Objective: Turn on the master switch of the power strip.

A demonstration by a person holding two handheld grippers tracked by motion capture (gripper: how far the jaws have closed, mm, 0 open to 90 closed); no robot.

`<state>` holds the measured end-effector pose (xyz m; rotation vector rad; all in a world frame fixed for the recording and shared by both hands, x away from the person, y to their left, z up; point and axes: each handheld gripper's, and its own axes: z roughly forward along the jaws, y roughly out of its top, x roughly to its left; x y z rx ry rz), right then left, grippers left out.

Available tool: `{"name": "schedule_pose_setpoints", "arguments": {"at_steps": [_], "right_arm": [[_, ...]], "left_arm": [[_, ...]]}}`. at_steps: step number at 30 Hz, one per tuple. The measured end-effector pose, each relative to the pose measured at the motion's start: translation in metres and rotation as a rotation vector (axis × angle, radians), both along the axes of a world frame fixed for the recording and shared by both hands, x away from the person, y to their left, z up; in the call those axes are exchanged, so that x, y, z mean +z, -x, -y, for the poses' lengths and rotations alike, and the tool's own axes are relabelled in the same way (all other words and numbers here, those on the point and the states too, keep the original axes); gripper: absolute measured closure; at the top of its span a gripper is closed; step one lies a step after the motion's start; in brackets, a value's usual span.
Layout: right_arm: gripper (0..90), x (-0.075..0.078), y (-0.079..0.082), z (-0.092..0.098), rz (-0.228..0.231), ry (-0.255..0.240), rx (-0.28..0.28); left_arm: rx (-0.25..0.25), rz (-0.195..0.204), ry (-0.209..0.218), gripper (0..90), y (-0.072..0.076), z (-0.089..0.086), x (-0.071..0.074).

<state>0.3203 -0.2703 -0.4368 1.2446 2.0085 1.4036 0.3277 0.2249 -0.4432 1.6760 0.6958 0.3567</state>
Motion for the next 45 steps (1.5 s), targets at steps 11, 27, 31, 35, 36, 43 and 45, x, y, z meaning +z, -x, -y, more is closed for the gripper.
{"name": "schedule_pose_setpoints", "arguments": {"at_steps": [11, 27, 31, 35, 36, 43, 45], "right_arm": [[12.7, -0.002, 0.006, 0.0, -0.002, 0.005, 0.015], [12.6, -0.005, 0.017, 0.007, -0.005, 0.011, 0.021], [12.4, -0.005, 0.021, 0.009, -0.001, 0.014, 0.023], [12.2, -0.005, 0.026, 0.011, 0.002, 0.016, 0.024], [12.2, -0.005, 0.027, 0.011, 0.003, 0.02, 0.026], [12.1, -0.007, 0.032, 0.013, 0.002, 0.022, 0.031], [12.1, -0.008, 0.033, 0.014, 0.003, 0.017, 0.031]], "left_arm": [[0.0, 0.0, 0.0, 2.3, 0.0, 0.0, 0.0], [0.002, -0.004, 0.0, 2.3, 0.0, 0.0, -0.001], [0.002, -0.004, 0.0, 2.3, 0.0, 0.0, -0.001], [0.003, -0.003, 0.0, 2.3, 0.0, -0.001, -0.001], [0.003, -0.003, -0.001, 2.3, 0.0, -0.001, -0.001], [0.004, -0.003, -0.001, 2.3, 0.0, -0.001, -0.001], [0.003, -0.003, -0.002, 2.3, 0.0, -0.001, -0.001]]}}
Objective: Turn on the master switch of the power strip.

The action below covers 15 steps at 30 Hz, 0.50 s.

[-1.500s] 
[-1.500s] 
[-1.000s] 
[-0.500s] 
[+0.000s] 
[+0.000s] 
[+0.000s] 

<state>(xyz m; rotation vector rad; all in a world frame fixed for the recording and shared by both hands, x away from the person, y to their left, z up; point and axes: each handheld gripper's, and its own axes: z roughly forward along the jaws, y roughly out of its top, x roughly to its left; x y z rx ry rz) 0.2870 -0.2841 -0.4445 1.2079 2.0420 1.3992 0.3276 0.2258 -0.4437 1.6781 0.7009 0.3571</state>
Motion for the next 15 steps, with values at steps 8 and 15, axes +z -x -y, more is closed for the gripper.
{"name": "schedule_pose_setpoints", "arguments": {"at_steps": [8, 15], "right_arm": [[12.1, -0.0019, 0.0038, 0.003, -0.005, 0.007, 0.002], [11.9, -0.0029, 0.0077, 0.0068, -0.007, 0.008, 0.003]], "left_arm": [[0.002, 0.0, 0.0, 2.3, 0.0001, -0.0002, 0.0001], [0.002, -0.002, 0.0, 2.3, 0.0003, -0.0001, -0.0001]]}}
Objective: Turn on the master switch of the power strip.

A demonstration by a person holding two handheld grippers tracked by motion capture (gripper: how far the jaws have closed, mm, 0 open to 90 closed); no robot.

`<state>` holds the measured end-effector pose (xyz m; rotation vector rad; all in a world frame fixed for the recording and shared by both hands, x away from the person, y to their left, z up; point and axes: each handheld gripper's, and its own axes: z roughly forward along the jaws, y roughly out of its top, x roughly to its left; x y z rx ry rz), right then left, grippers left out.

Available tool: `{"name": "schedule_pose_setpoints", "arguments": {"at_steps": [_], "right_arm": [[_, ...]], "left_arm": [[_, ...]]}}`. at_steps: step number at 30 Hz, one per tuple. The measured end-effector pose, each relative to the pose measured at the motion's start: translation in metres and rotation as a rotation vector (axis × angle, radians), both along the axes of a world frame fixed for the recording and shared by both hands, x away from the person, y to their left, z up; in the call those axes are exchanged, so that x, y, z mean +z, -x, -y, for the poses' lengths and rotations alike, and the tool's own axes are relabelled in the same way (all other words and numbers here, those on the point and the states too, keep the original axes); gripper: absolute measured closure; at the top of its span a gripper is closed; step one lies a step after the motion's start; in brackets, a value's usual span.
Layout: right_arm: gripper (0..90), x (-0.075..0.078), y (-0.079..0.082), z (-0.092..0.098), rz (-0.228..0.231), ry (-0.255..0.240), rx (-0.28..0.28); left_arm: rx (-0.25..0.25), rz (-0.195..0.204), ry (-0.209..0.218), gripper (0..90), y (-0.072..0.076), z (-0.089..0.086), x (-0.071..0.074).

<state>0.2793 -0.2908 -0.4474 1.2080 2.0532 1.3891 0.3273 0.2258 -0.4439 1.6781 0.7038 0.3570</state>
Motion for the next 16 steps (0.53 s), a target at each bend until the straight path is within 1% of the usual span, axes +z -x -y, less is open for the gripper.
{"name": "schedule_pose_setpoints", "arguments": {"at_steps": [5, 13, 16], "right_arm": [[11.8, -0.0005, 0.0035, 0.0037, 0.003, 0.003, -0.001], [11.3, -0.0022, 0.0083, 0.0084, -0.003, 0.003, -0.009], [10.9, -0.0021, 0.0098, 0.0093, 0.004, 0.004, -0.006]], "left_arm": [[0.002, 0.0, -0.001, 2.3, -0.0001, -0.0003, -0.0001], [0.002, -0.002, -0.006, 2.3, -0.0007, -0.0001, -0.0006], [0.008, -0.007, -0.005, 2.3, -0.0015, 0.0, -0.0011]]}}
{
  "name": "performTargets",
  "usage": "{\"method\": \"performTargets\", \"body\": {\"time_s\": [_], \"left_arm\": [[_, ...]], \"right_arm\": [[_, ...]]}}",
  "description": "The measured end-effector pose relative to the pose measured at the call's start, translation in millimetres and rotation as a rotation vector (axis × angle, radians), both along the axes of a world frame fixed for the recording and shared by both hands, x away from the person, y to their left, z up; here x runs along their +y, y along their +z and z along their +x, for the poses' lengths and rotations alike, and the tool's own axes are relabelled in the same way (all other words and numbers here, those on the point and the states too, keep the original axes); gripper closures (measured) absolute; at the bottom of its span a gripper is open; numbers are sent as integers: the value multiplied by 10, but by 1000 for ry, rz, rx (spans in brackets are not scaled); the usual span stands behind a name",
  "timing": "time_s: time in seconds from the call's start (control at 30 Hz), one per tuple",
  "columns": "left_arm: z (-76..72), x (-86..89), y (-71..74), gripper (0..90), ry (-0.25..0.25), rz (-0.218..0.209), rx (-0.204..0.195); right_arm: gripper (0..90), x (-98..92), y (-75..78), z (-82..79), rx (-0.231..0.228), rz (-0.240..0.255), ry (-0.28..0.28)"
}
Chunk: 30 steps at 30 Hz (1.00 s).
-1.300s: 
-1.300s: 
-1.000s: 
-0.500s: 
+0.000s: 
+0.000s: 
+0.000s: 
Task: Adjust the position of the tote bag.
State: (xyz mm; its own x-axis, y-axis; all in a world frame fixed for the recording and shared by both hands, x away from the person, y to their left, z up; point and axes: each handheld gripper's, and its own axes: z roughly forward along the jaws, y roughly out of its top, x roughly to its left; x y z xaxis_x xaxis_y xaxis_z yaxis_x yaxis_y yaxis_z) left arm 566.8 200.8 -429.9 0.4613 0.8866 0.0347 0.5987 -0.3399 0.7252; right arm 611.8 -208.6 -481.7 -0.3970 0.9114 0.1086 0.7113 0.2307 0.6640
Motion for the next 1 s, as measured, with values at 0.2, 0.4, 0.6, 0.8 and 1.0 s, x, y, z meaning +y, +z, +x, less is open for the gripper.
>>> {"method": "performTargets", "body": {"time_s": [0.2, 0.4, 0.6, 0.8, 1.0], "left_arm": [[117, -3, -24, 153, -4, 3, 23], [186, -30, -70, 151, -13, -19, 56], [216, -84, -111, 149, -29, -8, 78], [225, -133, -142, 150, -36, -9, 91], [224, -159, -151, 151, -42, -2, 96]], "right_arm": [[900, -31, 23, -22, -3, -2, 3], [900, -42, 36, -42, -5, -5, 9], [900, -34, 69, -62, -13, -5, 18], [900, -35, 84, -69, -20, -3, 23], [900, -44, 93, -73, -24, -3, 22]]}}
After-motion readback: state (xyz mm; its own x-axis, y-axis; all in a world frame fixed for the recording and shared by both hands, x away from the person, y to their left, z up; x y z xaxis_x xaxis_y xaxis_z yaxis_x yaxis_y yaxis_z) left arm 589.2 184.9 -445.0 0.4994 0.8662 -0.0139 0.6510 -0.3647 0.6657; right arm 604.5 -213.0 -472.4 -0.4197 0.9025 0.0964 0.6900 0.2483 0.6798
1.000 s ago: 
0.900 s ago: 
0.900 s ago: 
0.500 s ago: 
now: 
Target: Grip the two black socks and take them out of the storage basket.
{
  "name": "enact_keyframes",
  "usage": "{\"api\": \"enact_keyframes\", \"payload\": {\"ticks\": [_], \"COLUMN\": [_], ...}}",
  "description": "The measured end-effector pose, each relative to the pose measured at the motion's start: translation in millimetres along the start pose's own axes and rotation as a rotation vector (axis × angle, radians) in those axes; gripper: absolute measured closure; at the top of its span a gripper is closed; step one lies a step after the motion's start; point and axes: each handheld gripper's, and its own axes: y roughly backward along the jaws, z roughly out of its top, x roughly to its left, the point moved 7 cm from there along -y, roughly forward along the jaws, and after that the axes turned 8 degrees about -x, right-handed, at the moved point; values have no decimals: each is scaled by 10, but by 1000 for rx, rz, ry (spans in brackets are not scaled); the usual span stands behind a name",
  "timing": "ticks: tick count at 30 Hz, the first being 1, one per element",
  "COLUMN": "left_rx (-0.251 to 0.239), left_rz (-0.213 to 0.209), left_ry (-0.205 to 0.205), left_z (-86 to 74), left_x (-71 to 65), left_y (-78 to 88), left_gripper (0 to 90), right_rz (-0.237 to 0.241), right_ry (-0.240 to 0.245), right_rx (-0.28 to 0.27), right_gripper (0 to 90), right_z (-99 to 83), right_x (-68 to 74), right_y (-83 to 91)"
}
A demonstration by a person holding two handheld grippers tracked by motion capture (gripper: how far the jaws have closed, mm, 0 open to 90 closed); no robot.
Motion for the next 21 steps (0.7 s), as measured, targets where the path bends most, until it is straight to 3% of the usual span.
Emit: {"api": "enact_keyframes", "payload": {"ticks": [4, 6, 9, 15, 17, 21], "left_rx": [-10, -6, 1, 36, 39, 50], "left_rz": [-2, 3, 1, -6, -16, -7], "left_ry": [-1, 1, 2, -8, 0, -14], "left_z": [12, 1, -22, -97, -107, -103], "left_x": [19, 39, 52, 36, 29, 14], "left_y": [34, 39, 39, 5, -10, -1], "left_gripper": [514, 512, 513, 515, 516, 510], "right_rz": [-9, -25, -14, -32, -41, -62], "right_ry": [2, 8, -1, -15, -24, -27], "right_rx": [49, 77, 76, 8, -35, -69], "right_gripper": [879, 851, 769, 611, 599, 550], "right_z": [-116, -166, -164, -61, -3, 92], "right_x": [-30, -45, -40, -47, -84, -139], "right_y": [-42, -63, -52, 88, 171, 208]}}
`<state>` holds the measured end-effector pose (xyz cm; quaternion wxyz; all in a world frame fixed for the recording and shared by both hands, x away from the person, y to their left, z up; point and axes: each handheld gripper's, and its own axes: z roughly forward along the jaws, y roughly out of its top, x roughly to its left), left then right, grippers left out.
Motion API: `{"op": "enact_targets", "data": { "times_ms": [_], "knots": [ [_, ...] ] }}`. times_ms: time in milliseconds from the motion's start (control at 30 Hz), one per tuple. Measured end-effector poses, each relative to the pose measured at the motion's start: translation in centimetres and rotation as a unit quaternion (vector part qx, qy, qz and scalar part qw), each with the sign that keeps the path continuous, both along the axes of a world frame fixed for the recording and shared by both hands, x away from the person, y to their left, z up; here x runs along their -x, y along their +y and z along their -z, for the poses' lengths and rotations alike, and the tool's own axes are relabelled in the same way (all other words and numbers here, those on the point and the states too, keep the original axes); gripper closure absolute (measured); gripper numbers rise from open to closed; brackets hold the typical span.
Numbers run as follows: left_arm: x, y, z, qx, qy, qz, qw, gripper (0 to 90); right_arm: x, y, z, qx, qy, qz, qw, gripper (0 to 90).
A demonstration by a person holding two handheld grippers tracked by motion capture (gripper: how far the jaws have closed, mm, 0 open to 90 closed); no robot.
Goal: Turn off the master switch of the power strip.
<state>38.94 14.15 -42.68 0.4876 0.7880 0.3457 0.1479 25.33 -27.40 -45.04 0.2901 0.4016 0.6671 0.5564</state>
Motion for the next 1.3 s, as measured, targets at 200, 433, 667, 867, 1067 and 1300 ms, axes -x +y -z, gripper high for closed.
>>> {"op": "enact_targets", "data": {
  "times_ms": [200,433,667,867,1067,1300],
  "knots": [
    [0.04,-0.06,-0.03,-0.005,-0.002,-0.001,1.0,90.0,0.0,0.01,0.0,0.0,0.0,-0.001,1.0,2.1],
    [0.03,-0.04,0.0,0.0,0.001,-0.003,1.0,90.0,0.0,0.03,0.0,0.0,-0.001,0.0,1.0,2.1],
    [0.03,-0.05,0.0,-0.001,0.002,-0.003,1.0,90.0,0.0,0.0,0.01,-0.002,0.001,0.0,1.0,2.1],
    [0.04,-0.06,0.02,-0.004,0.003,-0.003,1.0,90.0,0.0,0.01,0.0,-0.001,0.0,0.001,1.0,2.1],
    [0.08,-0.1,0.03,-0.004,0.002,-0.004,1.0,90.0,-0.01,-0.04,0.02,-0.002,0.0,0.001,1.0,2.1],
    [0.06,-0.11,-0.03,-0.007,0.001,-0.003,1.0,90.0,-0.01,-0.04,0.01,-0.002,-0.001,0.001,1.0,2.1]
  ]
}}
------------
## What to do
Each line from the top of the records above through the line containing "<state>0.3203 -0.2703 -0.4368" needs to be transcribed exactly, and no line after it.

## Answer below
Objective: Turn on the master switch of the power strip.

A demonstration by a person holding two handheld grippers tracked by motion capture (gripper: how far the jaws have closed, mm, 0 open to 90 closed); no robot.

`<state>` holds the measured end-effector pose (xyz m; rotation vector rad; all in a world frame fixed for the recording and shared by both hands, x away from the person, y to their left, z up; point and axes: each handheld gripper's, and its own axes: z roughly forward along the jaws, y roughly out of its top, x roughly to its left; x y z rx ry rz), right then left, grippers left out.

Available tool: `{"name": "schedule_pose_setpoints", "arguments": {"at_steps": [_], "right_arm": [[_, ...]], "left_arm": [[_, ...]]}}`. at_steps: step number at 30 Hz, one per tuple. The measured end-effector pose, each relative to the pose measured at the motion's start: translation in metres and rotation as a rotation vector (axis × angle, radians), both along the axes of a world frame fixed for the recording and shared by both hands, x away from the person, y to their left, z up; in the call those axes are exchanged, so that x, y, z mean +z, -x, -y, for the poses' lengths and rotations alike, and the tool's own axes are relabelled in the same way (all other words and numbers here, those on the point and the states too, keep the original axes); gripper: absolute measured closure; at the top of its span a gripper is closed; step one lies a step after the motion's start; in brackets, a value's usual span.
Layout: right_arm: gripper (0..90), x (-0.075..0.078), y (-0.079..0.082), z (-0.092..0.098), rz (-0.228..0.231), ry (-0.255..0.240), rx (-0.28..0.28); left_arm: rx (-0.25..0.25), rz (-0.195..0.204), ry (-0.209..0.218), gripper (0..90), y (-0.072..0.076), z (-0.089..0.086), x (-0.071..0.074).

<state>0.3203 -0.2703 -0.4368 1.2446 2.0085 1.4036 0.3277 0.2249 -0.4432 1.6760 0.6958 0.3567</state>

The requested output has been produced.